More to come, and if curious, where would be the best place to post a guide in the next week or two? Asking because I've seen some posts mention Cognito issues and at least wanted to make this post in FoF Passport so people facing issues similar to me have an idea of a path forward. I also find the Flarum Username/Nickname divide... Western-centric? Really not sure why the Username can't be anything URL-encode-able. The unnecessary Username field is so meh.

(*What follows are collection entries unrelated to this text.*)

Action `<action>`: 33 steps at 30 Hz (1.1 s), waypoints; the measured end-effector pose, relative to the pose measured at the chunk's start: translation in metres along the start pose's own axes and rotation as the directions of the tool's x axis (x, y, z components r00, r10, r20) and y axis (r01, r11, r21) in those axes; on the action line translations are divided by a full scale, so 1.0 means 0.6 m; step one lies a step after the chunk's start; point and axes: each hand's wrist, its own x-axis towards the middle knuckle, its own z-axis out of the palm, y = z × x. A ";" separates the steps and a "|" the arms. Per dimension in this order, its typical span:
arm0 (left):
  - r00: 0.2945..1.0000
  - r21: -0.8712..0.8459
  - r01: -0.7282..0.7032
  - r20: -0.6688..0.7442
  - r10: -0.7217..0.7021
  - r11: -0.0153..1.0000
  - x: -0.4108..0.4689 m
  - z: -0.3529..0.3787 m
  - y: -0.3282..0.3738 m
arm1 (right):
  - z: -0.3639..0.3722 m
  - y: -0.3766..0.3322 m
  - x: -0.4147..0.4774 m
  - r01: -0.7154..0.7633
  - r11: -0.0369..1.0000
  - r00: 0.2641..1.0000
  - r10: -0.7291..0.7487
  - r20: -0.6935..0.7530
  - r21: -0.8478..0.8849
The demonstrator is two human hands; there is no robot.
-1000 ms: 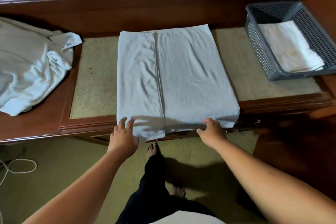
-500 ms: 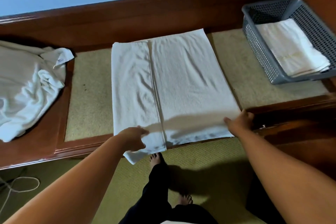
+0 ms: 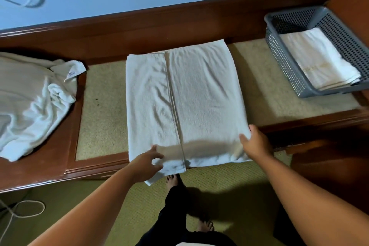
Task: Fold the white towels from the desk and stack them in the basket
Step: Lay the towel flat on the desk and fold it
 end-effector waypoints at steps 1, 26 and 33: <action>0.999 -0.066 0.007 -0.043 -0.009 0.998 -0.001 0.003 -0.001 | 0.008 -0.014 -0.018 0.029 1.000 1.000 -0.029 -0.002 0.010; 0.919 -0.261 0.130 -0.330 -0.215 0.956 0.041 0.043 0.026 | 0.166 -0.180 -0.094 0.603 0.772 0.765 -0.486 0.423 -0.204; 0.845 -0.328 -0.016 -0.510 -0.163 0.945 0.084 -0.013 0.043 | 0.154 -0.168 -0.066 0.596 0.751 0.788 -0.479 0.388 -0.284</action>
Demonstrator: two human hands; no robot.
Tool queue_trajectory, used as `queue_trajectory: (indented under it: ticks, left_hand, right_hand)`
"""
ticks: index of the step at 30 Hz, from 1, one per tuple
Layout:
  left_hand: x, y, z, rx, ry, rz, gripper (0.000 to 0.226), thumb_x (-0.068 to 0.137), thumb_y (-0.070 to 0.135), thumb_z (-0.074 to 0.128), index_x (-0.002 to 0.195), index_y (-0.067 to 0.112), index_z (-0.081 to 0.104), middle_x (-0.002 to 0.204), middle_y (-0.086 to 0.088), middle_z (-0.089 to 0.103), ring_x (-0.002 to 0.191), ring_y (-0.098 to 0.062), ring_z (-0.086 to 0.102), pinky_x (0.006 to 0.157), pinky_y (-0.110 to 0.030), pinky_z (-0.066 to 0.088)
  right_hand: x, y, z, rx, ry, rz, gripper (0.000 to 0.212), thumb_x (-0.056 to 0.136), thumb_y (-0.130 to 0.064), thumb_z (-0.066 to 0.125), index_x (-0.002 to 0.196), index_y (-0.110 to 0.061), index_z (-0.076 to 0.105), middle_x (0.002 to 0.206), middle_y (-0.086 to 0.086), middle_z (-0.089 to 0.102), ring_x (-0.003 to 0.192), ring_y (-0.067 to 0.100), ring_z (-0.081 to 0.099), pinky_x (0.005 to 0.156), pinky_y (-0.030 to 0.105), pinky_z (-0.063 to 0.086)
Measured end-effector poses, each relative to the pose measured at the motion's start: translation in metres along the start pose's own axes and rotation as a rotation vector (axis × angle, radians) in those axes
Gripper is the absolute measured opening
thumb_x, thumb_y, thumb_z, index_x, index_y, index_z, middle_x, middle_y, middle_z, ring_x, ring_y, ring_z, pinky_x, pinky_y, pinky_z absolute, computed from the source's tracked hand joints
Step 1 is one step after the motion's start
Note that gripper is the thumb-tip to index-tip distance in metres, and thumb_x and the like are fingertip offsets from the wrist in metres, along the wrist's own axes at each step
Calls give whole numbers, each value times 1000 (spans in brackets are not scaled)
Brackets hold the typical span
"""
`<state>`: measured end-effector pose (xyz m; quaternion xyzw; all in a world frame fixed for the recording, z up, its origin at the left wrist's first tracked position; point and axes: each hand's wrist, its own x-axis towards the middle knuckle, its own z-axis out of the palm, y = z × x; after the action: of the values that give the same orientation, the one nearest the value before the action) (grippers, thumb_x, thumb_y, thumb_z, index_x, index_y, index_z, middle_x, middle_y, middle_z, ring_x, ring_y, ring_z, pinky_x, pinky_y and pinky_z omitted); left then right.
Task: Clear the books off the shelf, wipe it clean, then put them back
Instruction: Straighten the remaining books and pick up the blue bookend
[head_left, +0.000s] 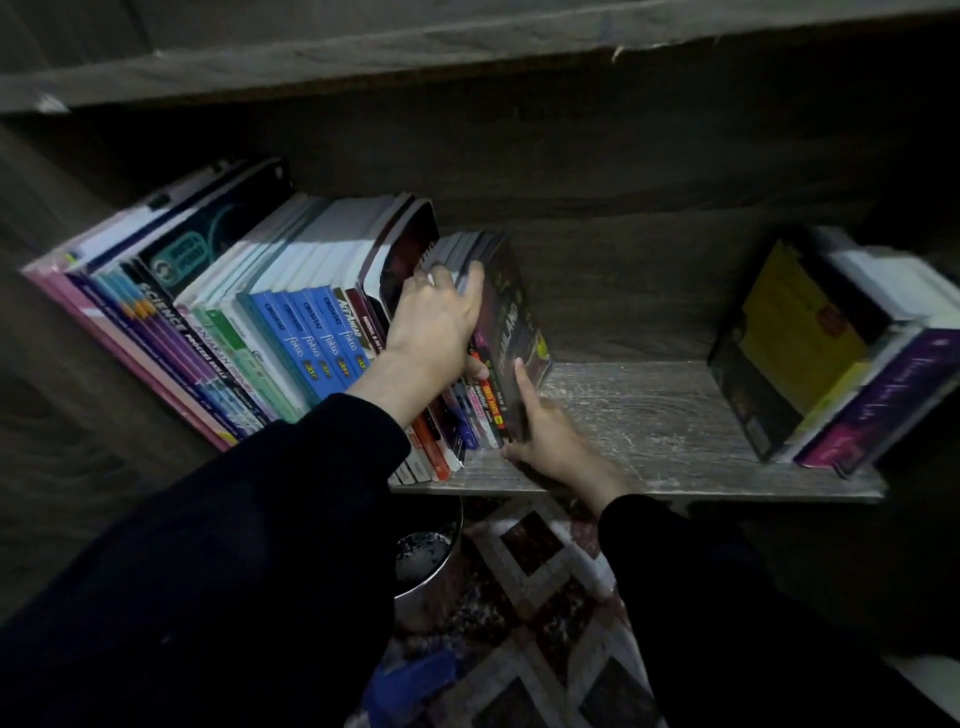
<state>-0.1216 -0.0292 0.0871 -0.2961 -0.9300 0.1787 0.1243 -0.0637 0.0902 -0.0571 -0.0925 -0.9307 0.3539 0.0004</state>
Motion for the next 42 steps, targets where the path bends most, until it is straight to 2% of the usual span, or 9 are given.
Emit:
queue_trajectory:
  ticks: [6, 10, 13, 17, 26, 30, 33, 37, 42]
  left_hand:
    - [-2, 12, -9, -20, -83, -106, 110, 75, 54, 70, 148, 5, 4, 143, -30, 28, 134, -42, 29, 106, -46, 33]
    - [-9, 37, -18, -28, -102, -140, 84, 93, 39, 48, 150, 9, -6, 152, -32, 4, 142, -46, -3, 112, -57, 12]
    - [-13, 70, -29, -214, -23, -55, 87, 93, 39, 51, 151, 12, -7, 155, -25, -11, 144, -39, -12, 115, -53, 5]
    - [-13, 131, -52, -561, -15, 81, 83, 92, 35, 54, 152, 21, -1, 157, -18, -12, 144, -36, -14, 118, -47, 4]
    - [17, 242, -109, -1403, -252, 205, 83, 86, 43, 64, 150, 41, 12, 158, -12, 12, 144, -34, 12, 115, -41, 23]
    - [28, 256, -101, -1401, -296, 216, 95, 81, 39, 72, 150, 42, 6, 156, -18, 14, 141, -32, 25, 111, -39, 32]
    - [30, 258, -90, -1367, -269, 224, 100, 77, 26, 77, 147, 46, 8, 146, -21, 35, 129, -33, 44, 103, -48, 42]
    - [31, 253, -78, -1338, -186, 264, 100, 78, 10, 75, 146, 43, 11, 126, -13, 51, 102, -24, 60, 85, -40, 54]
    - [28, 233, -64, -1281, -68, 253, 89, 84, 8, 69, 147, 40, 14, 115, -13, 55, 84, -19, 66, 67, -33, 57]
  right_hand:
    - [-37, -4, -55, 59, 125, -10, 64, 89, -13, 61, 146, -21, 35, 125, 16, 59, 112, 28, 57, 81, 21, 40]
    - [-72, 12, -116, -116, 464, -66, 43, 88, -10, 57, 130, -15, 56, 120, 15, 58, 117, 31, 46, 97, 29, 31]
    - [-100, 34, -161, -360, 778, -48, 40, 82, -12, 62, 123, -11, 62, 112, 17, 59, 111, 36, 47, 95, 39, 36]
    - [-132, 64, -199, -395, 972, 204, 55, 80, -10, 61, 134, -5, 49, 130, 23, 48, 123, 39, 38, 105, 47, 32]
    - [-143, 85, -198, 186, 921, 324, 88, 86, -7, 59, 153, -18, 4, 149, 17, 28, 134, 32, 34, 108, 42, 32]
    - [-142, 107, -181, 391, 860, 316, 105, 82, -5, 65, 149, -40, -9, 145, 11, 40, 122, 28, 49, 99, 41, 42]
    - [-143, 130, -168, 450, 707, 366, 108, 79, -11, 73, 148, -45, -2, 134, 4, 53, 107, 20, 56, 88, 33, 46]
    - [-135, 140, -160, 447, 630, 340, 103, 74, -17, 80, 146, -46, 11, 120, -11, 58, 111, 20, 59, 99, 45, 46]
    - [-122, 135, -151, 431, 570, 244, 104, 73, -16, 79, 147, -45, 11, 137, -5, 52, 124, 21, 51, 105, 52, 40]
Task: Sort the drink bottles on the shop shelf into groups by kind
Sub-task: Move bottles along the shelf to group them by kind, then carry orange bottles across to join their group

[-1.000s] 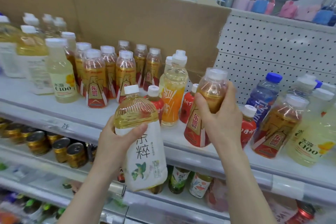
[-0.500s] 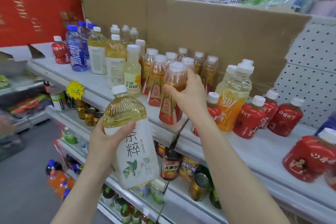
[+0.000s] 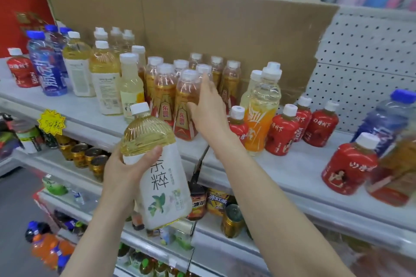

EDIT: Update using EC2 Instance Profile:
<?php
use Aws\Sdk;
use Aws\Credentials\CredentialProvider;
use Aws\CognitoIdentityProvider\CognitoIdentityProviderClient;
use Flarum\User\User;
use Illuminate\Database\Capsule\Manager as DB;
use Carbon\Carbon;
require '/var/www/html/flarum/vendor/autoload.php';
$server = require '/var/www/html/flarum/site.php';
$server->bootApp();
DB::connection()->getPdo();
$provider = CredentialProvider::instanceProfile();
$sdk = new Sdk([
'region' => 'us-west-2',
'version' => 'latest',
'credentials' => $provider,
]);
$client = $sdk->createCognitoIdentityProvider();
$cognitoUserPoolId = '$YourPoolId';
try {
$result = $client->listUsers([
'UserPoolId' => $cognitoUserPoolId,
]);
} catch (Exception $e) {
die("Error fetching Cognito users: " . $e->getMessage() . "\n");
}
$hasher = resolve(\Illuminate\Hashing\HashManager::class);
foreach ($result['Users'] as $cognitoUser) {
$sub = null;
$email = null;
$nickname = null;
foreach ($cognitoUser['Attributes'] as $attr) {
if ($attr['Name'] === 'sub') {
$sub = $attr['Value'];
} elseif ($attr['Name'] === 'email') {
$email = $attr['Value'];
} elseif ($attr['Name'] === 'nickname') {
$nickname = $attr['Value'];
}
}
$user = User::where('username', $sub)->first();
if ($user) {
$updated = false;
$emailExists = User::where('email', $email)->where('id', '!=', $user->id)->exists();
if (!$emailExists && $user->email !== $email) {
$user->email = $email;
$updated = true;
}
if ($user->nickname !== $nickname) {
$user->nickname = $nickname;
$updated = true;
}
if (!$user->joined_at) {
$user->joined_at = Carbon::now();
$updated = true;
}
if ($updated) {
$user->save();
}
} else {
if (User::where('email', $email)->exists()) {
continue;
}
$user = new User();
$user->username = $sub;
$user->email = $email;
$user->nickname = $nickname;
$user->is_email_confirmed = true;
$user->password = $hasher->make(uniqid());
$user->joined_at = Carbon::now();
$user->save();
}
}
shell_exec('php /var/www/html/flarum/flarum cache:clear');
Edit 2: Oh lawdy plz just let us use actual URL-encoded usernames, I feel so cursed but here's a real dirty Nickname slug driver to tie all this together:
Prep:
cd /var/www/html/flarum
sudo -u www-data mkdir extend && cd extend
sudo -u www-data nano NicknameSlugDriver.php
NicknameSlugDriver.php:
<?php
namespace Extend\NicknameSlugDriver;
use Flarum\User\User;
use Flarum\Http\SlugDriverInterface;
use Flarum\Database\AbstractModel;
class NicknameSlugDriver implements SlugDriverInterface
{
public function toSlug($model): string
{
return $model->nickname ?: $model->username;
}
public function fromSlug(string $slug, User $actor): AbstractModel
{
return User::where('nickname', $slug)
->orWhere('username', $slug)
->first();
}
}
Flarum root extend.php:
<?php
use Flarum\Extend;
use Flarum\User\User;
use Extend\NicknameSlugDriver\NicknameSlugDriver;
return [
(new Extend\ModelUrl(User::class))
->addSlugDriver('nickname', NicknameSlugDriver::class),
];
Flarum root composer.json, add this section before requires:
"autoload": {
"psr-4": {
"Extend\\NicknameSlugDriver\\": "extend/"
}
},
Deploy as below, then go in Admin -> Basic and change to nickname:
sudo -u www-data composer dump-autload
sudo -u www-data flarum cache:clear
I really hope FlarumV2 or 2.0 or whatever the future is streamlines enterprise OAuth/SSO/etc.